爽良は楽観的に飛んでくるものを見ていた。しかし、その軌道が見事に爽良がいるところに落ちるような放物線を描いていることに直ぐに気づかなかった。
「あっ!危ない!」
飛んで来た人影から何らや声が聞こえる。その声に気づいた爽良も慌てて
「ま、待て!やばい!」
と声を上げる。しかし、気づいたら頃にはもう手遅れ。飛んで来た人の頭と爽良の頭が思いっきりぶつかる。
「ど、どいうことだよ・・・」
バタッと音を立てて再び倒れる爽良。今回は完全に気絶してしまったようだ。
「きゅ、急に何事!?」
「す、すまん!俺の不幸に巻き込んじまうなんて!」
そんな爽良の様子を心配する二つの声。一つはフィッシュルであり、一つは飛んで来た張本人であり、先程話にもあがっていたベネットであった。
原神を知らない方のための補足説明
フィッシュル同様に冒険者の一人。優しい性格なのだが、かなりの不運体質である。
「すまんが、俺のせいで酷い目に合わせちまったし、とりあえず冒険者協会の依頼は一回諦めて、この人を連れてモンドの町に戻らないか?」
「ええ、そうね。急を要する事態なのだから仕方ないわ」
「じゃあ俺がこの人を背負うからフィッシュルは道中敵が出てきた時の援護射撃や、道の先導を頼む!」
「わかったわ。

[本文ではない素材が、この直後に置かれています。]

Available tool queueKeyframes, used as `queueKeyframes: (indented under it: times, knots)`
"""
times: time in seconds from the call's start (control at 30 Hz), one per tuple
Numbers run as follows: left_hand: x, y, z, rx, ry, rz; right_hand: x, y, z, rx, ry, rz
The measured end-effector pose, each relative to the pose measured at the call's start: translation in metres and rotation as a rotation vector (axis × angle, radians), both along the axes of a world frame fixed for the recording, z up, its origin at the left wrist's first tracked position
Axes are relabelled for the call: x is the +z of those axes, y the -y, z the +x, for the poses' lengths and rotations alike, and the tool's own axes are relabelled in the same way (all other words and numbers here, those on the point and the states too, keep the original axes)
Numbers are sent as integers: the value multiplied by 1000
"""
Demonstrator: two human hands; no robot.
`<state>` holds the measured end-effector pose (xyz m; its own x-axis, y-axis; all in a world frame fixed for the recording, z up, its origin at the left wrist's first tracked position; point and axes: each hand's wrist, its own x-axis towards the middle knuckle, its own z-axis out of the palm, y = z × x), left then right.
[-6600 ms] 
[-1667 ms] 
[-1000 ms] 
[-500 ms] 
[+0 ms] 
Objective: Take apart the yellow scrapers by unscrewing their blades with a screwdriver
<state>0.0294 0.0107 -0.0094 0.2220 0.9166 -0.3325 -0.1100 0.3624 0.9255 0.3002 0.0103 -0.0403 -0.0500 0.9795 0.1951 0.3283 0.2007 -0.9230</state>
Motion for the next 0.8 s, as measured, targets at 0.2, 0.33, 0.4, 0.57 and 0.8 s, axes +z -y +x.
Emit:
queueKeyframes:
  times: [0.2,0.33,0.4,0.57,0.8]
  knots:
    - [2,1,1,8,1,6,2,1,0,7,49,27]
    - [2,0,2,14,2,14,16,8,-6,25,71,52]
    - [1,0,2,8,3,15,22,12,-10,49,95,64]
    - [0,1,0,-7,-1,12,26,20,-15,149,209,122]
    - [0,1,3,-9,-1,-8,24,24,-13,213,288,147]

まぁ、私とオズが先導するからには最適なルートを見つけられるし、交戦することはまずないでしょうけどね!」
「流石フィッシュル!頼りにしてるぜ!」
ベネットとフィッシュルは話し合いの結果ベネットは爽良を背負い、フィッシュルの先導の元、爽良を連れて町に行くことが決定した。
永遠と草原や森の中を彷徨い続けて約1ヶ月。なんとか爽良が最初に降り立った、テイワットに存在する七つのうちの一つの国「モンド」の町に到着することとなる。
しかし、彼は本来のゲームの路線とはかなりズレてしまっており、本来ともに旅をするはずだったガイド役のパイモンとも出会う事がなくなってしまった。また、本来ゲームでは七天神像と呼ばれる像に触れ、共鳴することで元素力が扱えるようになるのだが、彼はそのイベントさえも飛ばしてしまった。
ガイドがいない、そして元素力も扱えない始末。
果たしてこれが彼がこの世界、テイワットで冒険するにあたって困難を極めることになるのか。
これが、彼の超ハードモードなテイワット冒険譚の始まりであった。